*** Available data ***

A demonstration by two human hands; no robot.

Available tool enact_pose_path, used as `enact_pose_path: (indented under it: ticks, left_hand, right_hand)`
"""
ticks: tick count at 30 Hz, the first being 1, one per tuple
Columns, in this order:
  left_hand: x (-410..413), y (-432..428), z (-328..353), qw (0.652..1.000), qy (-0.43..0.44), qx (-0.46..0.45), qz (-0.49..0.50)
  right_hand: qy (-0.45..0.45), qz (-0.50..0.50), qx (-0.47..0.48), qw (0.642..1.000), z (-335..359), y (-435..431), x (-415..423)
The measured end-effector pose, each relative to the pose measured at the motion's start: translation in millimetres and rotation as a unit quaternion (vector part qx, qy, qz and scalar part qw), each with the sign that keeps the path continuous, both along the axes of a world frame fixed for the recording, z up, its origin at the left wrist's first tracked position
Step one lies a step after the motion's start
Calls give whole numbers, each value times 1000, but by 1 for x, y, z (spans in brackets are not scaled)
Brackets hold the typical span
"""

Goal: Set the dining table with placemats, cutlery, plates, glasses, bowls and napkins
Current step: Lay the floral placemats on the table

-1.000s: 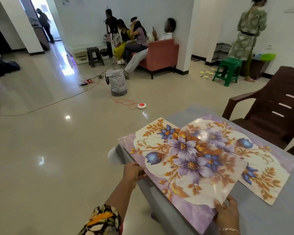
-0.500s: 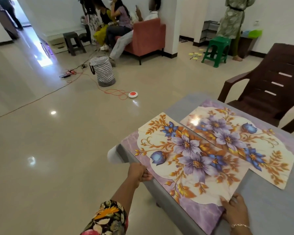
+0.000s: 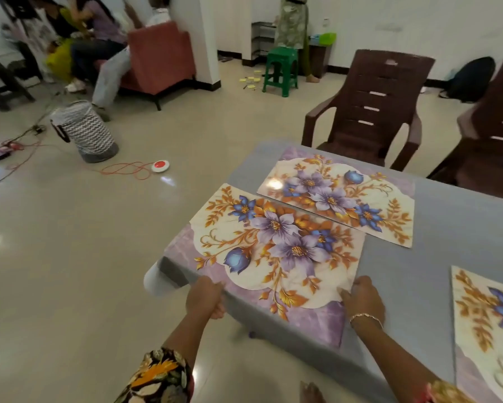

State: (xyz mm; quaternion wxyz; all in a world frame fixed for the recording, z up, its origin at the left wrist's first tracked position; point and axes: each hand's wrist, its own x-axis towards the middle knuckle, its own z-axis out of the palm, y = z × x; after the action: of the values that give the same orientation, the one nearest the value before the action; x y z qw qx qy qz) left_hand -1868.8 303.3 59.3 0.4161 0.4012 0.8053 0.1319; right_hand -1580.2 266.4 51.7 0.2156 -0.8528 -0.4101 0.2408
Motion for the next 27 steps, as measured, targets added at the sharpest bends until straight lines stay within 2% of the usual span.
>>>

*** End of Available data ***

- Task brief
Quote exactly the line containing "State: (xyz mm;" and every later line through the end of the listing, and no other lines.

- Reply
State: (xyz mm; quaternion wxyz; all in a world frame fixed for the recording, z up, its origin at the left wrist's first tracked position; point and axes: each hand's wrist, its own x-axis towards the middle knuckle, its own z-axis out of the palm, y = z × x; after the action: of the values that give the same orientation, the one nearest the value before the action; x y z qw qx qy qz) left_hand -1868.8 303.3 59.3 0.4161 0.4012 0.8053 0.1319; right_hand -1580.2 266.4 51.7 0.2156 -0.8528 -0.4101 0.2408
Motion for the next 27 steps, as measured, targets added at the sharpest bends until straight lines stay within 2% of the usual span.
>>>

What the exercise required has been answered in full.